*DIRECTIONS:*
Select, from the data, each line where "sample" occurs.

*SOURCE MATERIAL:*

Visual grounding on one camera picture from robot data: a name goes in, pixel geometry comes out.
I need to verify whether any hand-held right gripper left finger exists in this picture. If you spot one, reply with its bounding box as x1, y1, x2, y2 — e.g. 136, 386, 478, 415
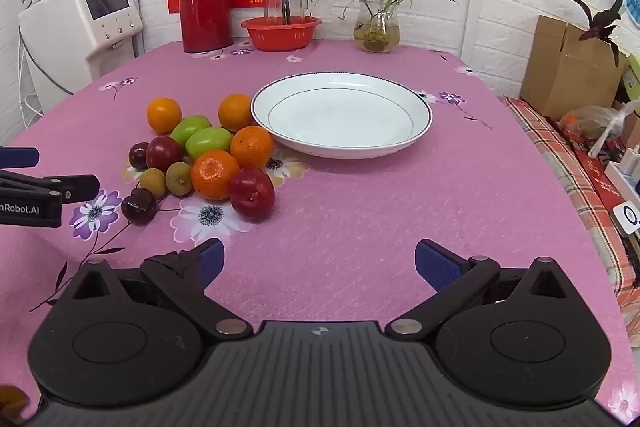
65, 238, 253, 342

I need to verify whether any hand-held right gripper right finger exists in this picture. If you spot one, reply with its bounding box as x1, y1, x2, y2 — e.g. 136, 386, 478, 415
385, 238, 581, 339

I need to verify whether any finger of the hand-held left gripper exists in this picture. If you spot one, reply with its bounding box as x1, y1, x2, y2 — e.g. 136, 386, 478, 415
0, 171, 101, 204
0, 148, 40, 169

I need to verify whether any small dark plum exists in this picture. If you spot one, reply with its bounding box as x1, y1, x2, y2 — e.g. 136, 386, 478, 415
121, 187, 158, 224
128, 142, 151, 171

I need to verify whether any red plum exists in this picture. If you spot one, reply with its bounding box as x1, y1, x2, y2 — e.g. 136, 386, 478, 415
145, 136, 185, 174
229, 167, 276, 223

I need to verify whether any small brown kiwi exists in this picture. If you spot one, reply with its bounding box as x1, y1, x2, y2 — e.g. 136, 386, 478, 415
139, 168, 167, 198
165, 161, 193, 196

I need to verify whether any orange mandarin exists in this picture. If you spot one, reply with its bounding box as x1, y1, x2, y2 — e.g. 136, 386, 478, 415
190, 150, 241, 201
230, 125, 276, 170

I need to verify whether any green jujube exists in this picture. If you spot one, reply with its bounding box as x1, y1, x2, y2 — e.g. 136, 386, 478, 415
185, 127, 234, 162
170, 115, 213, 148

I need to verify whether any smooth orange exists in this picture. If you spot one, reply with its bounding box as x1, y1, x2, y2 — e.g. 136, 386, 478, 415
146, 97, 183, 135
218, 94, 256, 132

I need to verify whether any white plate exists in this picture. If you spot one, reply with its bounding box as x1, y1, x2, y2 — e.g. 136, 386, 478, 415
250, 72, 433, 159

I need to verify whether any pink floral tablecloth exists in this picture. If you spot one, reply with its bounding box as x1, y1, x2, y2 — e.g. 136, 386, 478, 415
0, 38, 640, 427

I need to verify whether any white water dispenser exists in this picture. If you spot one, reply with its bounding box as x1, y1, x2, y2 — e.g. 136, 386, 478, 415
19, 0, 146, 115

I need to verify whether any plaid cloth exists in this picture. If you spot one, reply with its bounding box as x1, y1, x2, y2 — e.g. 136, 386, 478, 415
500, 96, 640, 348

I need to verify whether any red printed cloth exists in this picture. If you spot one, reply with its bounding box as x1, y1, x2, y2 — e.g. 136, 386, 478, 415
575, 151, 626, 228

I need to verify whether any white power strip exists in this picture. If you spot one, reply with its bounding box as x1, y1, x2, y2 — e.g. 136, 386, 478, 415
602, 159, 640, 208

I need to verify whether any clear plastic bag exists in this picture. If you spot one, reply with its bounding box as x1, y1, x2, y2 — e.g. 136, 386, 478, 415
559, 99, 640, 158

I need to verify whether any cardboard box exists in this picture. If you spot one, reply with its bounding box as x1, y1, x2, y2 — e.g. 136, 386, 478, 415
520, 15, 630, 122

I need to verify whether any red plastic basket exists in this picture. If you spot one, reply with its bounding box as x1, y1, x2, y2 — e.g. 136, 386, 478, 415
241, 16, 322, 52

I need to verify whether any glass vase with plant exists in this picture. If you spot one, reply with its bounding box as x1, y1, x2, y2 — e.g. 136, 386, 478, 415
310, 0, 457, 54

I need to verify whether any yellow-green file box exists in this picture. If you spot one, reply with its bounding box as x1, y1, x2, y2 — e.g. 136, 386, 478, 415
620, 54, 640, 102

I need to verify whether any purple leaf plant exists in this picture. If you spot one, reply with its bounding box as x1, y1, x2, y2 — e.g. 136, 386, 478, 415
570, 0, 626, 68

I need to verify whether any white device with blue ring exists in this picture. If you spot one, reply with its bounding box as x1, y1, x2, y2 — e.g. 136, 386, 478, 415
611, 202, 640, 238

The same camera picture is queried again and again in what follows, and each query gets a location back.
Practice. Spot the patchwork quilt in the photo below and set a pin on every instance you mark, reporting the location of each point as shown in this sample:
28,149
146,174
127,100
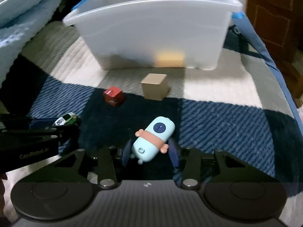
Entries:
224,113

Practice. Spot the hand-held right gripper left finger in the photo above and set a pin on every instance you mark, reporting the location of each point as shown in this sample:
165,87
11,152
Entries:
126,153

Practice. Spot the white translucent plastic container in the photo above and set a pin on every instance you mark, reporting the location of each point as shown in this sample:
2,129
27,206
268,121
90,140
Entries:
153,30

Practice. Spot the plain wooden cube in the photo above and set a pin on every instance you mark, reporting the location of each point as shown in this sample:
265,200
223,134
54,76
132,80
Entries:
155,86

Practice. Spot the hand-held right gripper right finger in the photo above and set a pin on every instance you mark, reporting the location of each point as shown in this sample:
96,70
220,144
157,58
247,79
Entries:
174,155

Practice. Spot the white and green toy car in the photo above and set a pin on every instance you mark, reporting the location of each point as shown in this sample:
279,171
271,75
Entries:
67,119

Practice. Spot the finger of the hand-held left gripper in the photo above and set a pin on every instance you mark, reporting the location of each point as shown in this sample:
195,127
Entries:
21,122
68,133

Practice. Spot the small red cube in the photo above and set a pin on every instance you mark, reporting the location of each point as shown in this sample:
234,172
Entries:
113,96

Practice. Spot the light blue capsule toy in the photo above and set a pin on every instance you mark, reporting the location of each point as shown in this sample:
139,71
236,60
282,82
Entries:
153,139

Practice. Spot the brown wooden door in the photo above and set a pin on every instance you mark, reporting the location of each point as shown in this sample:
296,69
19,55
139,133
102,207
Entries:
277,28

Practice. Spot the printed light blue comforter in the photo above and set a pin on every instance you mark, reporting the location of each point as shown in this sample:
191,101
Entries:
28,0

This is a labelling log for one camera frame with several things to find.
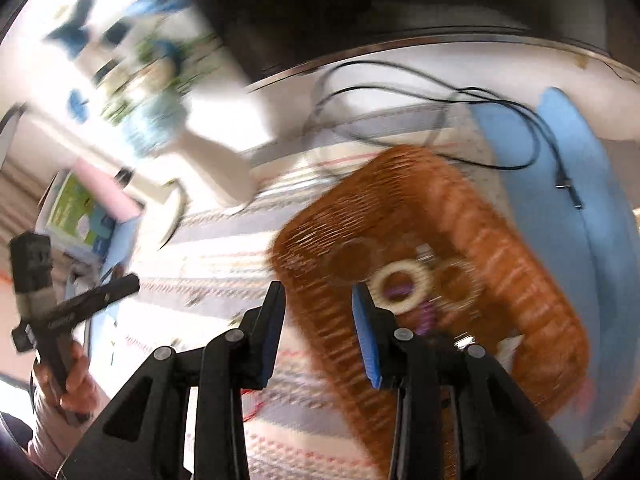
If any black cable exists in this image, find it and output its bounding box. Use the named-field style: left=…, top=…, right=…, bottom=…
left=302, top=61, right=583, bottom=210

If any person's left forearm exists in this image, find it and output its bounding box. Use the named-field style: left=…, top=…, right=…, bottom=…
left=25, top=400, right=86, bottom=476

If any brown wicker basket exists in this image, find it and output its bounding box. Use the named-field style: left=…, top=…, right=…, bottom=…
left=265, top=144, right=591, bottom=478

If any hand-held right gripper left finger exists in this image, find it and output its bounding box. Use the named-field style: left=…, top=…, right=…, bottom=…
left=57, top=281, right=287, bottom=480

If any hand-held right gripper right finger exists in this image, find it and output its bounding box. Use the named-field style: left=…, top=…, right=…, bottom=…
left=351, top=282, right=583, bottom=480

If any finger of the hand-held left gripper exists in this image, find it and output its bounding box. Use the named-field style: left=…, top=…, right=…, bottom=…
left=87, top=274, right=141, bottom=313

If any pink book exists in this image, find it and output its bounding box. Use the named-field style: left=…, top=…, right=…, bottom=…
left=74, top=157, right=142, bottom=222

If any black monitor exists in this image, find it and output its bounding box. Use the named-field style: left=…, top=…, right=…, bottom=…
left=165, top=0, right=613, bottom=78

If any striped woven mat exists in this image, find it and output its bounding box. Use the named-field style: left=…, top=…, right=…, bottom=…
left=87, top=105, right=551, bottom=480

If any white desk lamp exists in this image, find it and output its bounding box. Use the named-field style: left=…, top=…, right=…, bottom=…
left=0, top=102, right=190, bottom=253

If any green book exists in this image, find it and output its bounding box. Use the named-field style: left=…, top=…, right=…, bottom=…
left=42, top=170, right=118, bottom=256

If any cream spiral hair tie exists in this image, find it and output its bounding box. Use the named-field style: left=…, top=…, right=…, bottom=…
left=372, top=260, right=435, bottom=317

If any purple spiral hair tie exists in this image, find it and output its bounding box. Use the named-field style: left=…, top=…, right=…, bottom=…
left=390, top=282, right=437, bottom=336

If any white ribbed vase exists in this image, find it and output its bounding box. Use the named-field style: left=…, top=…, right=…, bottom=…
left=172, top=125, right=258, bottom=208

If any person's left hand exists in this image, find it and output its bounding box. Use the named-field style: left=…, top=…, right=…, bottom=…
left=31, top=340, right=103, bottom=426

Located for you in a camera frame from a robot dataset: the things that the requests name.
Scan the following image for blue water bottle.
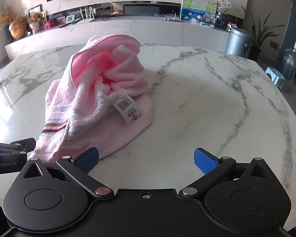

*RESULT FOR THIS TASK:*
Practice. Spot the patchwork quilt in the photo below and set a pin on every instance you mark, reporting the location of each point as shown in this sample:
Practice. Spot the hand-held right gripper left finger in the photo above and set a pin on every instance you mark, reporting the location of each point as shown in this sample:
Practice. Spot the white translucent plastic container in the photo above and set a pin on every instance you mark, reporting the location of each point as shown in this sample:
Practice. Spot the plain wooden cube in the photo above and set a pin on every instance you mark, reporting the location of each point as shown in this sample:
Practice. Spot the hand-held right gripper right finger in the photo above and set a pin on every instance you mark, reporting the location of each point as shown in this sample:
Practice. Spot the white and green toy car in the photo above and set a pin on every instance you mark, reporting the location of each point as shown in this sample:
Practice. Spot the finger of the hand-held left gripper in the photo above and set a pin on every instance you mark, reporting the location of each point as shown in this sample:
Practice. Spot the small red cube in the photo above and set a pin on every instance you mark, reporting the location of each point as shown in this sample:
Practice. Spot the light blue capsule toy in the photo above and set a pin on every instance you mark, reporting the location of each point as shown in this sample:
Practice. Spot the brown wooden door in the photo above and set a pin on every instance you mark, reporting the location of each point as shown in this sample:
Practice. Spot the printed light blue comforter in the photo above and set a pin on every instance you mark, reporting the location of each point as shown in this sample:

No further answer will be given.